Send GraphQL Requests to Hasura from Netlify Serverless Functions using node-fetch
We'll create a helper function to send GraphQL requests to Hasura from our serverless
functions using node-fetch and passing the X-Hasura-Admin-Secret in the header of the request.
Hasura is configured with an admin password that we set in the previous lesson. When making an API request the client passes the admin password in the header X-Hasura-Admin-Secret. Then Hasura validates the admin secret and allows access to all resources.
The secret is called admin-secret since the admin ****role is used to execute the request i.e the caller will have permissions to create/update/delete/view any data that is there.
Instructor: [0:00] In order to load our boot data into this loadCorgis function, we're going to need to send a request to our Hasura GraphQL API. Depending on what you've read, it may seem like you can't use the Fetch API to send GraphQL queries. Fortunately, we can.
[0:18] We're going to end up using this Hasura API in two different ways to reboot and to create boots. To do that, I'm going to set up a little utility function. Let's start by creating a folder called util. Inside of that, we're going to create hasura.js. This is going to be a helper function that allows us to send off a GraphQL query and return the result.
[0:42] Inside this function, we're going to get Fetch, because we're only doing simple calls here, so we don't need all the power of a lot of those GraphQL libraries. We can just use the Fetch API.
[0:59] Then we're going to export a named function called hasuraRequest. This is going to be an async function. It's going to accept a query and variables. Inside this function, we are going to send a request, which we're going to store in result. That will be sent using the Fetch API. We're going to use our environment variable to get that Hasura URL that we stored in the previous lesson.
[1:30] This is always going to be sent as POST. GraphQL queries are always sent as POST. We can hardcode that in. Because we know we're sending this to Hasura, we need to send that admin secret. Remember, we set that so that we would be able to authenticate the request, so that not just anyone could go in and change our data.
[1:50] The way that Hasura does this is using what they call the X-Hasura-Admin-Secret header. We'll set that to process.env.HASURA_ADMIN_SECRET, which we set in the previous lesson. The body that we're going to send is going to be a JSON object, so we're going to stringify that. Inside, we're going to pass in the query and the variables.

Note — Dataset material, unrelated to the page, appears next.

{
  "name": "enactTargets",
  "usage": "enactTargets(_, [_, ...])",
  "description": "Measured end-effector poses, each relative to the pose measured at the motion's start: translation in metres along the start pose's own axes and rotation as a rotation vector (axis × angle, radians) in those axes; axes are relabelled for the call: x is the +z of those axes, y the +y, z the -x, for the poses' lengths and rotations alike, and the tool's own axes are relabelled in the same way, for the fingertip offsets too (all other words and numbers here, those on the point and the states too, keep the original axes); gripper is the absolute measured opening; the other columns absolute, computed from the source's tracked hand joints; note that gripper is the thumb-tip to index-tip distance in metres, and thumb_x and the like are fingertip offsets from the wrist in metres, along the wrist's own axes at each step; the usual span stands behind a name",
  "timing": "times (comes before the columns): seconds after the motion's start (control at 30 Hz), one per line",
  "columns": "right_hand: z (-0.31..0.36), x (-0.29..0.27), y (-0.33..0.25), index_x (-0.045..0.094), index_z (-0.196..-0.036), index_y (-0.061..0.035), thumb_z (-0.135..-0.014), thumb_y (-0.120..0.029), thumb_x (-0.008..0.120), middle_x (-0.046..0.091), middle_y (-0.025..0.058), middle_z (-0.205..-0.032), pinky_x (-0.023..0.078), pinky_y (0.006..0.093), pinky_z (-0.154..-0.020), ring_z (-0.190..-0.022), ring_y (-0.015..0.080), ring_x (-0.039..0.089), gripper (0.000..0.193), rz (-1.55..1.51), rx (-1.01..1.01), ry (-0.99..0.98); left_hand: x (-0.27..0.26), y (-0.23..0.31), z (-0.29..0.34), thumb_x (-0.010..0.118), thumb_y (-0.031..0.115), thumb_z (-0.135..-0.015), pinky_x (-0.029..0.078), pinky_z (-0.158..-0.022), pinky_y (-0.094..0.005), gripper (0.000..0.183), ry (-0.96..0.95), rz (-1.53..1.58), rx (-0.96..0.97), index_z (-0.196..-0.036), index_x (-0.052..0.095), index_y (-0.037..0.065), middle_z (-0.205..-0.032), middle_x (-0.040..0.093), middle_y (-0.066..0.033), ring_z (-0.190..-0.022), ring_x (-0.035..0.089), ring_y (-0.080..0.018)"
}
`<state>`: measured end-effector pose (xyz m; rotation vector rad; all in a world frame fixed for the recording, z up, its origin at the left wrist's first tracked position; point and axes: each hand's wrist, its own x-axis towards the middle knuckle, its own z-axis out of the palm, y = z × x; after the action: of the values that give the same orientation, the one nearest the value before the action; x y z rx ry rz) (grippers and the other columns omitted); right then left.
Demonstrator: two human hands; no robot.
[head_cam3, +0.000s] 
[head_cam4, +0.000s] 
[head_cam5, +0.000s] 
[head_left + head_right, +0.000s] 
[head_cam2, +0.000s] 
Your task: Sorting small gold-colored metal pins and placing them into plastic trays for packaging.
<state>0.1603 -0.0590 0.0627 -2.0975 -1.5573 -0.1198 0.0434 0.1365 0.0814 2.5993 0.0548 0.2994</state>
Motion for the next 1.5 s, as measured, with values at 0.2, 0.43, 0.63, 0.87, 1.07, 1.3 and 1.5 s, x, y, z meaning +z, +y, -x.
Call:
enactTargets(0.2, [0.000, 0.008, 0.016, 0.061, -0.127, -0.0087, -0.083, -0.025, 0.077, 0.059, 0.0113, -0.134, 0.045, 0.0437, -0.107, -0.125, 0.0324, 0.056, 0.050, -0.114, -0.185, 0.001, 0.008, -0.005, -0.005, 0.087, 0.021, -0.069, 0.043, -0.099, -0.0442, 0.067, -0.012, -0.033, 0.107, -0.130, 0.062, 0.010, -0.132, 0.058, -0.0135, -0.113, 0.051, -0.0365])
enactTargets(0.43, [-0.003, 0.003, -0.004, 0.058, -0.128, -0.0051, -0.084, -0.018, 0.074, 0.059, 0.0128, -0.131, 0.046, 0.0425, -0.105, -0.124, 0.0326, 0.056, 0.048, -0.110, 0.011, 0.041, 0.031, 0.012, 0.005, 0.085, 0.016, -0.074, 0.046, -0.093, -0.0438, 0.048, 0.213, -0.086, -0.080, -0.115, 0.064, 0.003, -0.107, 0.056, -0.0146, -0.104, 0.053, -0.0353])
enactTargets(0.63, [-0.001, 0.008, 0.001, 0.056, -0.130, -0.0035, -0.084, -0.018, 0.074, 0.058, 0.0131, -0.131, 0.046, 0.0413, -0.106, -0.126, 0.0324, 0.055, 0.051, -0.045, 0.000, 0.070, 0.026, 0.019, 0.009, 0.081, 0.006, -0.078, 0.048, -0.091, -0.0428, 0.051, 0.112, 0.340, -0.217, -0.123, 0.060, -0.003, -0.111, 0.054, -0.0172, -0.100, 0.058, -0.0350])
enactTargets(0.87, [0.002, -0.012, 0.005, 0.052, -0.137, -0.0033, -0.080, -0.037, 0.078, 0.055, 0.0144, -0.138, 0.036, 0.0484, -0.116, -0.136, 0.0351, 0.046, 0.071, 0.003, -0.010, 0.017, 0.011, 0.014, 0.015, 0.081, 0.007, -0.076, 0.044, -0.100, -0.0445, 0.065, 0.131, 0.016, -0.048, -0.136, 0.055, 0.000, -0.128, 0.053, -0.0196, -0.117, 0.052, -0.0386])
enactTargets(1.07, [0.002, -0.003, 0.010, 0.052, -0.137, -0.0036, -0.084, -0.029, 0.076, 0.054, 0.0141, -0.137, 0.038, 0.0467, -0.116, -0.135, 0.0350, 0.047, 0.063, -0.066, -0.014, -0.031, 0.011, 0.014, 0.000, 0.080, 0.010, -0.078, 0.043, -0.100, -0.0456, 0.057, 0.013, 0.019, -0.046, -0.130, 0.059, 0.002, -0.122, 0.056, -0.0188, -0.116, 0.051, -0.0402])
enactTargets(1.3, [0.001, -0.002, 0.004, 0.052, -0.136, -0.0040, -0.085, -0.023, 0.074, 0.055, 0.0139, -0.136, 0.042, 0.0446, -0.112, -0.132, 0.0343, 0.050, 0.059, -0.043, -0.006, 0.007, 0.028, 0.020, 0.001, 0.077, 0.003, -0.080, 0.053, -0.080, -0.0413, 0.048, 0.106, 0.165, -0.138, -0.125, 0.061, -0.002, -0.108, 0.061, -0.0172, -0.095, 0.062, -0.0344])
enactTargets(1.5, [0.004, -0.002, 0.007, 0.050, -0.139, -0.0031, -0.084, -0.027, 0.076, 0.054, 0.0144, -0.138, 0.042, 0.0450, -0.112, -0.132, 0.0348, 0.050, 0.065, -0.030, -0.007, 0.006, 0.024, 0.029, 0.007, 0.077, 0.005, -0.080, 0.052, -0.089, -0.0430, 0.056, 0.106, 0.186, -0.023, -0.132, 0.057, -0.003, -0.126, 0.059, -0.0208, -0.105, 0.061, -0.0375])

[2:18] That will bring us back a result which will also be JSON. We're going to grab it out in that format. Then we're going to check that. If we don't get a result, or if that result doesn't have data, we're going to console.error with the result, and we'll return an empty array.
[2:42] If we do get data, we want to return that, so we will return result.data. This is our helper function. This will allow us to quickly send GraphQL requests to Hasura and get the result back without us having to write all of this boilerplate every time.
@Ron because we need to send the X-Hasura-Admin-Secret header, we can't put it directly in the client-side code or someone could find the key in the source code. Serverless functions let us keep secret keys private because the source can't be accessed.
@jason Thanks for your reply. It makes sense we should hide Admin-Secret.
But by doing that, can we still achieve Subscription provided by Hasura, which is the major point of 3Factor practice?
Also can still expose the graphql to frontend by depending on the Authentication/Authorisation Hasura provides?
Thank you, Ron
@Ron for subscriptions and read-only access, I set up permissions so that someone unauthenticated can read certain data, but not change anything
those requests can be made without the admin secret, so it's safe to send them from the client side (for subscriptions, using something like Apollo or urql)
here's an example of how I set up a subscription with Hasura and urql for my livestream: https://github.com/socket-studio/preact/blob/main/src/hooks.js — no admin secret required because permissions for that API are read-only
I hope that helps!
Hi, thanks for your course.
I have one question, is it normal call hasura through serverless functions, I mean why not just let frontend call hasura directly?